A Sense of Direction - If I Should Lose You (Walt Dickerson)

  Walt Dickerson l’hai già sentito agli albori di questo blog, nel suo disco più famoso. Te lo propongo oggi ai suoi, di albori, nel 1961 e nel disco d’esordio. È tutt’altra cosa, una seduta mainstream, ma Walt, in un panorama vibrafonistico dominato, o meglio, soggiogato da Milt Jackson (di Bobby Hutcherson si sarebbe cominciato a parlare alcuni anni dopo), si dimostra già personale nelle scelte musicali e personalissimo nello stile strumentale.
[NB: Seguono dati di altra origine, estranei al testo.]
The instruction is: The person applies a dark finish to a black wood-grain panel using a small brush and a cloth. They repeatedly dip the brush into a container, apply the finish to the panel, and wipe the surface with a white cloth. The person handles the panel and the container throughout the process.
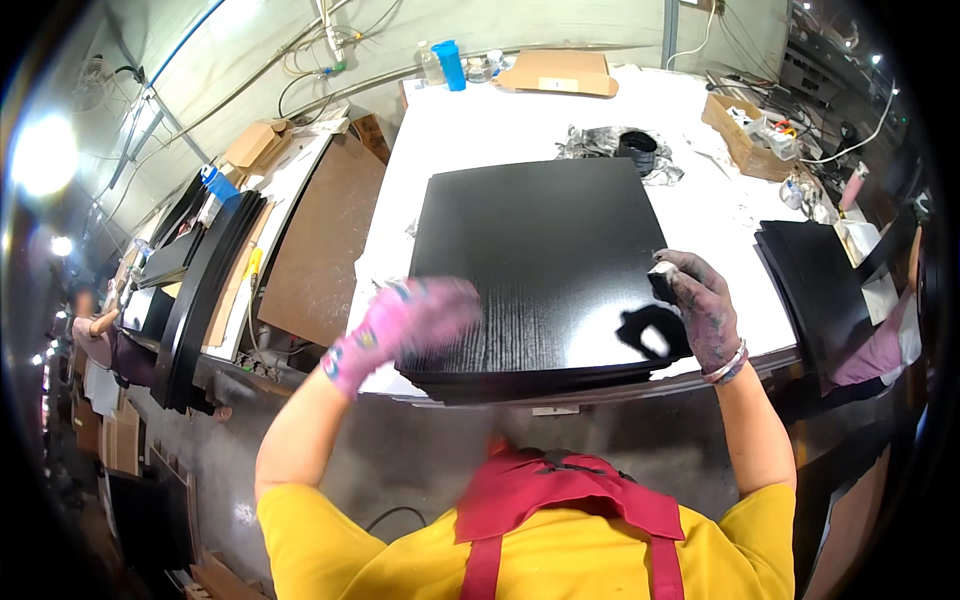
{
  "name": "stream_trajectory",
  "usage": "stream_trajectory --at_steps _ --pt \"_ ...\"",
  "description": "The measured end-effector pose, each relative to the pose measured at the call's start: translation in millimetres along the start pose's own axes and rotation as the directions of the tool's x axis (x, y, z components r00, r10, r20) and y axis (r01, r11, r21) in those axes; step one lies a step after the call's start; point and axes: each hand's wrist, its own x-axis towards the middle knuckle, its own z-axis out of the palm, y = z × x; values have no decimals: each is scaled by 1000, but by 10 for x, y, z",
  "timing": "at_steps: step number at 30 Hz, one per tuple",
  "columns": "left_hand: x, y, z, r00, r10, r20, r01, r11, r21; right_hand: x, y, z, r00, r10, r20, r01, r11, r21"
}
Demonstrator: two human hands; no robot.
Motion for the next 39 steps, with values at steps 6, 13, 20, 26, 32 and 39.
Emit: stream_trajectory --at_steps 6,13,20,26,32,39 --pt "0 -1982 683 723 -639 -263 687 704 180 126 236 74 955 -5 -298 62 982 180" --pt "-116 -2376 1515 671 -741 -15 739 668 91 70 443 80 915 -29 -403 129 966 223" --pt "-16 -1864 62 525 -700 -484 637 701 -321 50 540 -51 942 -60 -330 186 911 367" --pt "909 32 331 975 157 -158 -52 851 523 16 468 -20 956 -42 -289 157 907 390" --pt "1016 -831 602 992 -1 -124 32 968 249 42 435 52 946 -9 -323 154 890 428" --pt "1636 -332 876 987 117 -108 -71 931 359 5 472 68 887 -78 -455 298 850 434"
Il pezzo che dà il titolo al disco è schiettamente modale, anzi, è direttamente esemplato sul davisiano So What, uscito l’anno prima in «Kind of Blue». Qui e altrove – di seguito senti uno standard – Dickerson mostra un suono assai diverso da quello di Jackson, vitreo e con poco vibrato, e l’inclinazione ad alternare velocissimi fraseggi bebop a note lunghe, spesso arpeggi o bicordi, che lascia risuonare con effetto particolarissimo ed esercitato sempre con gusto. Nota poi, particolarmente nell’esposizione di If i should Lose You, la sua tendenza a suonare in ritardo sul beat.

  A Sense of Direction (Dickerson), da «A Sense of Direction», OJCCD-1794-2. Walt Dickerson, vibrafono; Austin Crowe, piano; Eustis Guillemet Jr. , contrabbasso; Edgar Bateman, batteria. Registrato il 5 maggio 1961.



  If I Should Lose You (Rainger-Robin), ib.